Wetlands and rare mussels could be the best block to the Navy's plans to build a practice airfield in northeastern North Carolina.

The word from representatives of opponents to the Outlying Landing Field, or OLF, came a few days after the Navy said it would delay the release of an environmental impact study until spring, the Virginian Pilot reports.

The study was expected to name the Navy's preferred airfield site from among five - three in Virginia and two in North Carolina.

Wetlands at both North Carolina sites have been underestimated and the necessary permits could be denied, according to a July 21 letter from the U.S. Army Corps of Engineers to the Navy. The letter was released by a firm hired by Camden and Currituck counties to oppose the field.

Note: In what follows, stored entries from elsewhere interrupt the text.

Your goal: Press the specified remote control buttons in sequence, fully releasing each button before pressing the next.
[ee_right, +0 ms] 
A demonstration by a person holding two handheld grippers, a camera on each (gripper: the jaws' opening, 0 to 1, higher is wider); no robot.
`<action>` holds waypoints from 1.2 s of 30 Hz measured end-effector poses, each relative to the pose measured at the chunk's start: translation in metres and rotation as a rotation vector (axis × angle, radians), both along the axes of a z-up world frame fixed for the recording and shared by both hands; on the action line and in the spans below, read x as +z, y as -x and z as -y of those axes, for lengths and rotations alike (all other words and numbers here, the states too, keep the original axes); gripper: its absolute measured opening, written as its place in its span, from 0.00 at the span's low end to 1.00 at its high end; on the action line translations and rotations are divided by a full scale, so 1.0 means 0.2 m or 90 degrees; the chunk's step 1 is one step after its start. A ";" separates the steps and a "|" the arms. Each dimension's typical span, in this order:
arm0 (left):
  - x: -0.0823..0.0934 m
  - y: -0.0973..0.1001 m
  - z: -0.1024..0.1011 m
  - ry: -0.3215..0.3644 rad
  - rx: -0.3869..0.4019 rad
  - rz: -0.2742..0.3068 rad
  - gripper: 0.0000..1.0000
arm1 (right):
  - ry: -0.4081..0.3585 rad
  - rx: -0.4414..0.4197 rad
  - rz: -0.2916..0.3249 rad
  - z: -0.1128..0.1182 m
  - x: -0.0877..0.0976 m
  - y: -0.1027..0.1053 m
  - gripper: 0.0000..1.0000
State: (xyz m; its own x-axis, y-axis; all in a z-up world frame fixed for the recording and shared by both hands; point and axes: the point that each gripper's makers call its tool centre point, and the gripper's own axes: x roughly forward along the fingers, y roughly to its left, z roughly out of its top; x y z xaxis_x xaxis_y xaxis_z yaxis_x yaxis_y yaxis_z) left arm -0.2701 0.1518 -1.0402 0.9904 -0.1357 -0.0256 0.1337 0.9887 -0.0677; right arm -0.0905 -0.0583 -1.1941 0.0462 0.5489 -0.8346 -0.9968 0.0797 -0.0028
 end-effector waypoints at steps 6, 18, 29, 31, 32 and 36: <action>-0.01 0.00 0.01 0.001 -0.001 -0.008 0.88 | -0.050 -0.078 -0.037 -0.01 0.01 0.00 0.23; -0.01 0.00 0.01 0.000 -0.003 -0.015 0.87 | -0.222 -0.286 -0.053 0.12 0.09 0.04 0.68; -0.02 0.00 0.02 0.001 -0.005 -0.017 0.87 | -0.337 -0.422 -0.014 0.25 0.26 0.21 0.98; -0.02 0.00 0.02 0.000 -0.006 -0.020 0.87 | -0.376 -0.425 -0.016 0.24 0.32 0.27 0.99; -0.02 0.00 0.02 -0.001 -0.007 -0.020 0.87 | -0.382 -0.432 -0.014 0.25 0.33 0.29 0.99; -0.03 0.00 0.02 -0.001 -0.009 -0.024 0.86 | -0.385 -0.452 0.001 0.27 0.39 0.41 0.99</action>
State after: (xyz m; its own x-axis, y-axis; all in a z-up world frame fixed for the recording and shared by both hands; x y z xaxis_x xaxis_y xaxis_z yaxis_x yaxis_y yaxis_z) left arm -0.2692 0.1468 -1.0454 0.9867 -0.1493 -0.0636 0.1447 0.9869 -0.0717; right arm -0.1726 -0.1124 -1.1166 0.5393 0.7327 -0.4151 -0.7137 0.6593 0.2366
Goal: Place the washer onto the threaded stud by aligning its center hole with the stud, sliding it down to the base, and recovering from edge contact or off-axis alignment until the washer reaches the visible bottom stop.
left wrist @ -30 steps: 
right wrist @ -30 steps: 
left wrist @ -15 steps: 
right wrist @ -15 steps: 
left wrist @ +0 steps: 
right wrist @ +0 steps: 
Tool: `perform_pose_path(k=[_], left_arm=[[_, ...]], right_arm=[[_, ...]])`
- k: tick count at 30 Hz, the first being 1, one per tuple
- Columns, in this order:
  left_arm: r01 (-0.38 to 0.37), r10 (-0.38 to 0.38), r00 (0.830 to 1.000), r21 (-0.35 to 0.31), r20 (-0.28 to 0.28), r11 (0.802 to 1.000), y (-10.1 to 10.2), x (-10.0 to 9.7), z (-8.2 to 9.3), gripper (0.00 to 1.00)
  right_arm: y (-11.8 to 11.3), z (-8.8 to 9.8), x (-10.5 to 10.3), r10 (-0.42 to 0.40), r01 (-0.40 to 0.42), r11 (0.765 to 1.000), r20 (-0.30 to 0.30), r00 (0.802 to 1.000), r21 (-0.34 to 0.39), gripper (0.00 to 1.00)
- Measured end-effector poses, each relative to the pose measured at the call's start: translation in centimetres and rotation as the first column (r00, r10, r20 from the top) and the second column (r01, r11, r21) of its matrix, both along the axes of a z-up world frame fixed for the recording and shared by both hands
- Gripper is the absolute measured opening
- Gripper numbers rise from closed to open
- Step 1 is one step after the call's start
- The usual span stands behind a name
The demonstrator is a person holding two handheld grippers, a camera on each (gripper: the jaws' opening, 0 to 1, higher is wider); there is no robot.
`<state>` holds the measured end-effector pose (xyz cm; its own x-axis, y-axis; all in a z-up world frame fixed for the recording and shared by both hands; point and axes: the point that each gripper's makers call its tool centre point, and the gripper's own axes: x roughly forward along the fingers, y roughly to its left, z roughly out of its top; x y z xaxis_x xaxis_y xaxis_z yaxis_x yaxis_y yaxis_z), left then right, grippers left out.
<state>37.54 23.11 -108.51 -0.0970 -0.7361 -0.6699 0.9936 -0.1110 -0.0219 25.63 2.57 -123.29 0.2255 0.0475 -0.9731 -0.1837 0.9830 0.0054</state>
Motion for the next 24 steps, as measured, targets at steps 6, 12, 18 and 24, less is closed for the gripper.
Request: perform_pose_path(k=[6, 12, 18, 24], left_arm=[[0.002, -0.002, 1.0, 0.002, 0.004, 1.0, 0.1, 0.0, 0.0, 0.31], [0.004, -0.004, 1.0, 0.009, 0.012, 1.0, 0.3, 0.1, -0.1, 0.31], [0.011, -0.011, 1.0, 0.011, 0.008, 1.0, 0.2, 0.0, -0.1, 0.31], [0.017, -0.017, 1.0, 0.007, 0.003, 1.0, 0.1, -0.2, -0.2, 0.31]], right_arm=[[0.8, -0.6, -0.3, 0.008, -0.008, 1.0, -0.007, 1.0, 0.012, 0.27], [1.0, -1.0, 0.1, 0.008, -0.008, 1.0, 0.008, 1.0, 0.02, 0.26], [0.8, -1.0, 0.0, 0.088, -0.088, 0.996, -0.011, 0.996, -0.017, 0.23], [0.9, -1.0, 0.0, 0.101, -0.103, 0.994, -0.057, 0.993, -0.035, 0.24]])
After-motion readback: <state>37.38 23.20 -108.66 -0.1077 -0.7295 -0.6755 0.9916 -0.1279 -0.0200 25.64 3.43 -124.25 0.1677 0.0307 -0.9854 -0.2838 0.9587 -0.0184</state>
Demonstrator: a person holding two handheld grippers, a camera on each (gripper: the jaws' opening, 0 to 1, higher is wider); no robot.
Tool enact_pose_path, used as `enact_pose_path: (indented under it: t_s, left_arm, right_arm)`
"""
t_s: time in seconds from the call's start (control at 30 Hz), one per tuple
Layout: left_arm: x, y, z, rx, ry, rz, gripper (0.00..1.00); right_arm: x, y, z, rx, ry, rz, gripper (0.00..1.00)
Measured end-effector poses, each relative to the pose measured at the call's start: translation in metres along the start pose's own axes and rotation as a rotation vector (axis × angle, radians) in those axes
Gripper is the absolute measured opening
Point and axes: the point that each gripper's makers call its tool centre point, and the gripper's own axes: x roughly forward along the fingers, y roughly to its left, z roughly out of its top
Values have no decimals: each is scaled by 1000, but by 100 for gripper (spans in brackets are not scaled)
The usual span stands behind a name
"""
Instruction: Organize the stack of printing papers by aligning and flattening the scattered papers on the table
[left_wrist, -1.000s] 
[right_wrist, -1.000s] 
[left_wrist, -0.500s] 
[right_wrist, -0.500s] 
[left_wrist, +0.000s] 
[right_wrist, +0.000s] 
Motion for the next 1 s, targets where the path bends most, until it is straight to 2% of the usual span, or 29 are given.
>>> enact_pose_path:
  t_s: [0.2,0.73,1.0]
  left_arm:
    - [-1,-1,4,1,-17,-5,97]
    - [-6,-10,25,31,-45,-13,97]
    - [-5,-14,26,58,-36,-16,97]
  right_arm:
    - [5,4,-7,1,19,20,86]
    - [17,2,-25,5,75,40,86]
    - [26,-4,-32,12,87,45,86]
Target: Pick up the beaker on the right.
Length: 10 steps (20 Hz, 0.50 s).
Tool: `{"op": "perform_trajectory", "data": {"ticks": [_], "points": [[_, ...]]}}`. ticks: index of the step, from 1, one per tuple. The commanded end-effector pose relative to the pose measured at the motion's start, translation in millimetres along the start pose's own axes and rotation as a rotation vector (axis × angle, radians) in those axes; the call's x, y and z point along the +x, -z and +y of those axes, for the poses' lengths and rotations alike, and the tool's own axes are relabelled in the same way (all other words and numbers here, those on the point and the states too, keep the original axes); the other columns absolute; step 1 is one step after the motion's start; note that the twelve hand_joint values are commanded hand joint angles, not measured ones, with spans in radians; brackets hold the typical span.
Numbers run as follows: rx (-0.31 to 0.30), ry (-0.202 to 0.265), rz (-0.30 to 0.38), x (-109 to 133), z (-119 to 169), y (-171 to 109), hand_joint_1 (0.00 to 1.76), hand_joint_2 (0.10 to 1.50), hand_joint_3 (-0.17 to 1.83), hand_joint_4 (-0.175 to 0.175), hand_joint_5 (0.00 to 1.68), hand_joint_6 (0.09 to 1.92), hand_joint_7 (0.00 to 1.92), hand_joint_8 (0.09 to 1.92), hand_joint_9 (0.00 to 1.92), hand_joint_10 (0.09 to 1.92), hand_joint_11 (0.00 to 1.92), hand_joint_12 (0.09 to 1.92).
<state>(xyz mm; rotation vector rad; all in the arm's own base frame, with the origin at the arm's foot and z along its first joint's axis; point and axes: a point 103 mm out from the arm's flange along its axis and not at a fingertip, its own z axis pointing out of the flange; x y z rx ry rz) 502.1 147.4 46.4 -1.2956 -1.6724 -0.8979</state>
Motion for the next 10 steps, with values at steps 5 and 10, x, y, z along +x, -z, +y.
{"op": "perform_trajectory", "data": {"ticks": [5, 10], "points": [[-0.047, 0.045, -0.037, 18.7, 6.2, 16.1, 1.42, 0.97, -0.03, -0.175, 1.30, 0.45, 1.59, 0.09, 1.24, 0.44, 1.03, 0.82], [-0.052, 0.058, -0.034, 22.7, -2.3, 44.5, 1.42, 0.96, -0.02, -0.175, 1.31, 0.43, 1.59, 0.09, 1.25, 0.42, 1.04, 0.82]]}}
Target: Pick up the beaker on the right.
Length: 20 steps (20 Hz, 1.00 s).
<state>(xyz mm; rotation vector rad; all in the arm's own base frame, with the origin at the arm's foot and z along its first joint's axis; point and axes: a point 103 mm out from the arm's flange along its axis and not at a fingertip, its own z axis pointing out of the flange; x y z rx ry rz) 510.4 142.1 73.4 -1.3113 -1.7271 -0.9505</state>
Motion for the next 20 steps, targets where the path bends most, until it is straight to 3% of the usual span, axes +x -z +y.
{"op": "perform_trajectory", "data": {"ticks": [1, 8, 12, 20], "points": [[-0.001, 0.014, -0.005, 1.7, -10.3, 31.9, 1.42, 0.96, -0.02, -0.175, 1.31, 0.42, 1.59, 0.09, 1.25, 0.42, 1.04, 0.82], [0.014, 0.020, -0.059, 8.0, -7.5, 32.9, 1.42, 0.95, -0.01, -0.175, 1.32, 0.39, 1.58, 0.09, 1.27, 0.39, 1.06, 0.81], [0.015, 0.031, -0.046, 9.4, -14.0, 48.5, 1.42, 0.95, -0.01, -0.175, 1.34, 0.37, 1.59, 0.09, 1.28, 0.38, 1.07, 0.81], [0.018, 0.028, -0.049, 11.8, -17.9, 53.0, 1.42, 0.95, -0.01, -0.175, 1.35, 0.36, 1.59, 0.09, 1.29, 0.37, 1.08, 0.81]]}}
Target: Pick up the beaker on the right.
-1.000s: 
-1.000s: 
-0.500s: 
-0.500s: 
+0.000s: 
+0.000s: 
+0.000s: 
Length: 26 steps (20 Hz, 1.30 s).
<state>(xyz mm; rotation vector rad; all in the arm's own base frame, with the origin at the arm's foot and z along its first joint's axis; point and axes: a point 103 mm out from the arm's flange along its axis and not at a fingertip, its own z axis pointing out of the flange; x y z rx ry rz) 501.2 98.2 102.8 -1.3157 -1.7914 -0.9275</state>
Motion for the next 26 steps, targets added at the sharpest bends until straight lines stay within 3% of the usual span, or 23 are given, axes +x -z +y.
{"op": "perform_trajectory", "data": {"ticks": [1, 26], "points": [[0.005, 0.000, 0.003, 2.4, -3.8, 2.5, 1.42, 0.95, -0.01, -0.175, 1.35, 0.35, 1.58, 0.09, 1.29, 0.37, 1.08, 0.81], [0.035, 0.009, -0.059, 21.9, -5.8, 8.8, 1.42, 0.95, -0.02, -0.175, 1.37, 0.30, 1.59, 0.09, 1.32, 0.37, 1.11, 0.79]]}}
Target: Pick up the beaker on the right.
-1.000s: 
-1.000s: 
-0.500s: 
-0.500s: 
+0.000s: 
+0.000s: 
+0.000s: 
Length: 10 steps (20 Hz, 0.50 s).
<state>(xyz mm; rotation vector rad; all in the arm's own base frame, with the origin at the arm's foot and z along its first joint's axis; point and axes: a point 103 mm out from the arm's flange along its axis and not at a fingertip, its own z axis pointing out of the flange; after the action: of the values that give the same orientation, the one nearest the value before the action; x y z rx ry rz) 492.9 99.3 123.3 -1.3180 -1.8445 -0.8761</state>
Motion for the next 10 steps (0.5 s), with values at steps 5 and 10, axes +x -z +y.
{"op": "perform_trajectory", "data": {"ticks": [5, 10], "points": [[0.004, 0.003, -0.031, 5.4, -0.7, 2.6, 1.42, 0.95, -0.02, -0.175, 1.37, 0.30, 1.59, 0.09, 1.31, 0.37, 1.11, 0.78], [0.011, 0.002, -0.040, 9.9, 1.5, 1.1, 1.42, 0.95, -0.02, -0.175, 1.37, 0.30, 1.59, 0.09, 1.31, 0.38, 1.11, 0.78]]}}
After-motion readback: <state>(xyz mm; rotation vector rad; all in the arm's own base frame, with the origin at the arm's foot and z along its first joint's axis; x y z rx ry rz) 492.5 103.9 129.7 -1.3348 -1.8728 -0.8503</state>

The Navy has been told "several times" about this deficiency in their environmental study so far, the letter said.

In Gates County, a study in the Chowan River found a mussel listed as endangered in North Carolina — the Lampsilis cariosa, or yellow lampmussel — and five others listed as threatened.

That study was done for Gates County residents who oppose the field.

McCain on OLF

U.S. Sen. John McCain of Arizona, the top Republican on the Committee on Armed Services, opposed Sen. Richard Burr's amendment, which would prevent the Navy from building an outlying landing field on two sites in Camden and Gates counties.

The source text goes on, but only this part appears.